YOUR OBJECTIVE:
From the listing, collect all lines containing the word "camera".

DATA EXTRACT:
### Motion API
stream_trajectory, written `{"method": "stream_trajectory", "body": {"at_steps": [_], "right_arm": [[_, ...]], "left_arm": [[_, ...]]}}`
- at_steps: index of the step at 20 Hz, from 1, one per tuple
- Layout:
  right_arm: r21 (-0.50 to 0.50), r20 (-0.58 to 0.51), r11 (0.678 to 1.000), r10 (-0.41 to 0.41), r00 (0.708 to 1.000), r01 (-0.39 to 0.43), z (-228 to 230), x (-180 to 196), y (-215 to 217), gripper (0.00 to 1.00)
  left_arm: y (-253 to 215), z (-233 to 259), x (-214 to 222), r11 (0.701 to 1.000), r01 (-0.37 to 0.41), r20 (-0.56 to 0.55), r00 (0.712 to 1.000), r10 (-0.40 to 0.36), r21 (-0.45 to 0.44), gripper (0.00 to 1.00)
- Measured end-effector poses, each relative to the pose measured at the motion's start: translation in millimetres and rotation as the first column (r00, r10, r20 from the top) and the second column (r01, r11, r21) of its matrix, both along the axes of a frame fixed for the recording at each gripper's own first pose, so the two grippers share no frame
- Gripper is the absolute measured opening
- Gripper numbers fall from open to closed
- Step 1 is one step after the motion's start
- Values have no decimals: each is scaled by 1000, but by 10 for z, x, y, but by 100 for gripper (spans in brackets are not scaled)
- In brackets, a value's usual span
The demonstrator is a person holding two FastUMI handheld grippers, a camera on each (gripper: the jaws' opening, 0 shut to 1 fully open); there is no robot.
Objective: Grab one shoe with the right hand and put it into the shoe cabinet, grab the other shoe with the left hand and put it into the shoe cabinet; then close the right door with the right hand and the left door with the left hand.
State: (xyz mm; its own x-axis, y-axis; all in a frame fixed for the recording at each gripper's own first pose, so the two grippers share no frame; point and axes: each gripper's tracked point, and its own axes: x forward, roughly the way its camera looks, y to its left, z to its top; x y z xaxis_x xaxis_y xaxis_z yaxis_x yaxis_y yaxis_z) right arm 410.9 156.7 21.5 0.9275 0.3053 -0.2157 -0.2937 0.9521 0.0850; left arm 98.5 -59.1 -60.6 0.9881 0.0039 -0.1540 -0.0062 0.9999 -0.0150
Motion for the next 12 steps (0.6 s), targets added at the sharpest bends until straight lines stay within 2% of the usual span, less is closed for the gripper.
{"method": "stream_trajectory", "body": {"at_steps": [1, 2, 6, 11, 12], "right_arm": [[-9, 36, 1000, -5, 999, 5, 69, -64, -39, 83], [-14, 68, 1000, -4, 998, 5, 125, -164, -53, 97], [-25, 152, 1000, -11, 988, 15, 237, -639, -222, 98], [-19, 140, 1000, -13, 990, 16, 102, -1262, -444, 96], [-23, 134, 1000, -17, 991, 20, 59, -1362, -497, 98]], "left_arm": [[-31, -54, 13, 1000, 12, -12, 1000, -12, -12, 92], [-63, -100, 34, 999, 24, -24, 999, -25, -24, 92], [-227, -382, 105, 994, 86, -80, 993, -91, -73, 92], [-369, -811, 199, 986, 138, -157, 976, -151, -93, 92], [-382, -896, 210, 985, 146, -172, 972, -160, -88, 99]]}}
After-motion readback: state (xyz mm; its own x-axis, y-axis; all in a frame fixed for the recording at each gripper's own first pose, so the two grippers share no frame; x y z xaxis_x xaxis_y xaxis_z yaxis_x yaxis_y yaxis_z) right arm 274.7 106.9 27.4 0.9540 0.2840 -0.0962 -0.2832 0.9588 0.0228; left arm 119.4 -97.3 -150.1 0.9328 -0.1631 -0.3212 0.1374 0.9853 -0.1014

ANSWER SECTION:
The demonstrator is a person holding two FastUMI handheld grippers, a camera on each (gripper: the jaws' opening, 0 shut to 1 fully open); there is no robot.
State: (xyz mm; its own x-axis, y-axis; all in a frame fixed for the recording at each gripper's own first pose, so the two grippers share no frame; point and axes: each gripper's tracked point, and its own axes: x forward, roughly the way its camera looks, y to its left, z to its top; x y z xaxis_x xaxis_y xaxis_z yaxis_x yaxis_y yaxis_z) right arm 410.9 156.7 21.5 0.9275 0.3053 -0.2157 -0.2937 0.9521 0.0850; left arm 98.5 -59.1 -60.6 0.9881 0.0039 -0.1540 -0.0062 0.9999 -0.0150

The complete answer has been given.